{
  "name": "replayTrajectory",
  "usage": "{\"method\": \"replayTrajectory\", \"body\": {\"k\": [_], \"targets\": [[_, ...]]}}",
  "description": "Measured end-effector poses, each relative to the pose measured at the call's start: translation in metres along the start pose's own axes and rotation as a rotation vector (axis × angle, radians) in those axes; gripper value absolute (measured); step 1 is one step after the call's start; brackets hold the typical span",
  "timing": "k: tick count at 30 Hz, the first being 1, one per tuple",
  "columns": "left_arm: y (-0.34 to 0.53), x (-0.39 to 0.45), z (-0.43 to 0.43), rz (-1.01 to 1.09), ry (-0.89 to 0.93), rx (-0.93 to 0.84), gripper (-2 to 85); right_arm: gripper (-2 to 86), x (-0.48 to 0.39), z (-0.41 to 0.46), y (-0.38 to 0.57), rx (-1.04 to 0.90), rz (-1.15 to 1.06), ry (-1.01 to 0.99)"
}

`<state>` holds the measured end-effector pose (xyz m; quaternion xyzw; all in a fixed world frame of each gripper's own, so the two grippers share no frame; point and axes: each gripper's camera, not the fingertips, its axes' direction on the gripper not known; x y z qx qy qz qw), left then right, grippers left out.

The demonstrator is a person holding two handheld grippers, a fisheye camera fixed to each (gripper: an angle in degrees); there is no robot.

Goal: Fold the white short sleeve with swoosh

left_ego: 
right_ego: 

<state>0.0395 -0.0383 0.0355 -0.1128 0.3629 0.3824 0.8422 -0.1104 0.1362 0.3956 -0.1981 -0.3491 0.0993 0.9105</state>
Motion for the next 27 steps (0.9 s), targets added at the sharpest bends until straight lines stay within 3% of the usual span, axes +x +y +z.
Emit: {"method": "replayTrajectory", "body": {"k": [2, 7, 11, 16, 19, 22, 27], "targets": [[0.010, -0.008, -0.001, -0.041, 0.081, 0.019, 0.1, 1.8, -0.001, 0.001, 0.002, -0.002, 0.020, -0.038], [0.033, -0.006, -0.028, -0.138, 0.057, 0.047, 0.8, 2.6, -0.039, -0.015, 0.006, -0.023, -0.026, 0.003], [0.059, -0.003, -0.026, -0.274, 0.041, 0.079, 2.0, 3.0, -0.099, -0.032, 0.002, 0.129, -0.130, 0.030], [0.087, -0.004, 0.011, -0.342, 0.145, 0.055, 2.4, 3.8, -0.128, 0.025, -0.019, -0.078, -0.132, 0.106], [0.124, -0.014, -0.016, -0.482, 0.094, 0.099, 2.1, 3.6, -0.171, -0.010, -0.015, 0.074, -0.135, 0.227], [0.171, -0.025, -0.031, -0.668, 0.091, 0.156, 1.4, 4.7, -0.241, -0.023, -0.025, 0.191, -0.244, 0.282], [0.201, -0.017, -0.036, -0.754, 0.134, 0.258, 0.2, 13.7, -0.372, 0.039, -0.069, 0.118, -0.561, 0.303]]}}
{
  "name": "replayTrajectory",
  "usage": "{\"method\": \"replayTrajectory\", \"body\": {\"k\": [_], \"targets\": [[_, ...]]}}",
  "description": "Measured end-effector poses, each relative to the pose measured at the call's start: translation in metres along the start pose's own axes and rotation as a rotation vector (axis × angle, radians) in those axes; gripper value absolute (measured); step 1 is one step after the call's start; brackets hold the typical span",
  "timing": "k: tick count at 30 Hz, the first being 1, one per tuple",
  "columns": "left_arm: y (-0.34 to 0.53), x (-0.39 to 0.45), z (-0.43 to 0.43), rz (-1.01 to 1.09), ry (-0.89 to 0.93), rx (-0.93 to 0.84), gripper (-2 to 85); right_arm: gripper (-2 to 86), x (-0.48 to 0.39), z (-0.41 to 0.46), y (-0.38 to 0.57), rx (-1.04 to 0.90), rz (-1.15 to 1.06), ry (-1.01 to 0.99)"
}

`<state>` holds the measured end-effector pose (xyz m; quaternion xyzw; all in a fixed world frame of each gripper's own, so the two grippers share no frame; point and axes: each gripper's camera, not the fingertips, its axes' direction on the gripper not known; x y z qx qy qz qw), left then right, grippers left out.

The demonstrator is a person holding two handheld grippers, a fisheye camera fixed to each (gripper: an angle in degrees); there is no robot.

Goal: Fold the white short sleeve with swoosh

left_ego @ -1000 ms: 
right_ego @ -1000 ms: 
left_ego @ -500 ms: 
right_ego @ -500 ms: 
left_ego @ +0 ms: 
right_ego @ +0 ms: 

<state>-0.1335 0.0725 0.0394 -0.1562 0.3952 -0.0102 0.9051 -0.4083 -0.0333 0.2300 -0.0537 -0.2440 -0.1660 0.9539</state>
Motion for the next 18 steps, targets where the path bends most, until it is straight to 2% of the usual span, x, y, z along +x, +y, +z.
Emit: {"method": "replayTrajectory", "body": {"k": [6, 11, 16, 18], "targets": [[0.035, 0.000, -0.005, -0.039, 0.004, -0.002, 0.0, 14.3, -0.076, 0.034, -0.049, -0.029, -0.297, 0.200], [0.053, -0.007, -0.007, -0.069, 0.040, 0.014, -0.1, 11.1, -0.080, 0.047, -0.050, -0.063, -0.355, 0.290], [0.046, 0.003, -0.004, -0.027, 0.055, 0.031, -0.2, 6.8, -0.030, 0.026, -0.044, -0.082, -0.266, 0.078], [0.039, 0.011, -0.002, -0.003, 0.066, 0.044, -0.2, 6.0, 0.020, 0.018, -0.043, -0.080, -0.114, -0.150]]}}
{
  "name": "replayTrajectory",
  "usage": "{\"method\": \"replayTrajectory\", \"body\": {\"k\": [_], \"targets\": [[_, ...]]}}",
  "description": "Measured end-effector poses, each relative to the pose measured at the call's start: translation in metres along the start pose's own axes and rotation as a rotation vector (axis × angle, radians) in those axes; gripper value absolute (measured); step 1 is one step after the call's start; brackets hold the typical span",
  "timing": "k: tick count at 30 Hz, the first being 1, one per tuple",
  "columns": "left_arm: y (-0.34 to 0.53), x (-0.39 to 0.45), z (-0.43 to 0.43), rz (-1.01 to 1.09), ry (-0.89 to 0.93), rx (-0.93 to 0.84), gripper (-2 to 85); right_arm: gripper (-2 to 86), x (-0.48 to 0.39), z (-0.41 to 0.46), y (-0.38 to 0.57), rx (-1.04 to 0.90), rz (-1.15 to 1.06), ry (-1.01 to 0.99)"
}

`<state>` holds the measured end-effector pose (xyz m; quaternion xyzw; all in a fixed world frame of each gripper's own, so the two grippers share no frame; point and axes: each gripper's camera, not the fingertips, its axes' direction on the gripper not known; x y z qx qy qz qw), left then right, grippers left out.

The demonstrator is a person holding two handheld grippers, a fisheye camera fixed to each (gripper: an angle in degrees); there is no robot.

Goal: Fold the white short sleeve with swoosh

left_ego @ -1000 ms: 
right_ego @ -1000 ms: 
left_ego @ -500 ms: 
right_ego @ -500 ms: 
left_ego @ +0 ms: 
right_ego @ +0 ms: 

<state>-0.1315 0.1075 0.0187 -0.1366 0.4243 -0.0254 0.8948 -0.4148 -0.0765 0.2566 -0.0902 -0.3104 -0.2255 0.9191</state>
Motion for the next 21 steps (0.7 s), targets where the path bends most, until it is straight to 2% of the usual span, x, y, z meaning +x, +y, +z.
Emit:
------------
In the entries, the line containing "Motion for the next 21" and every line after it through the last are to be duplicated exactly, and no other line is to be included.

Motion for the next 21 steps (0.7 s), targets where the path bends most, until it is straight to 2% of the usual span, x, y, z meaning +x, +y, +z.
Emit:

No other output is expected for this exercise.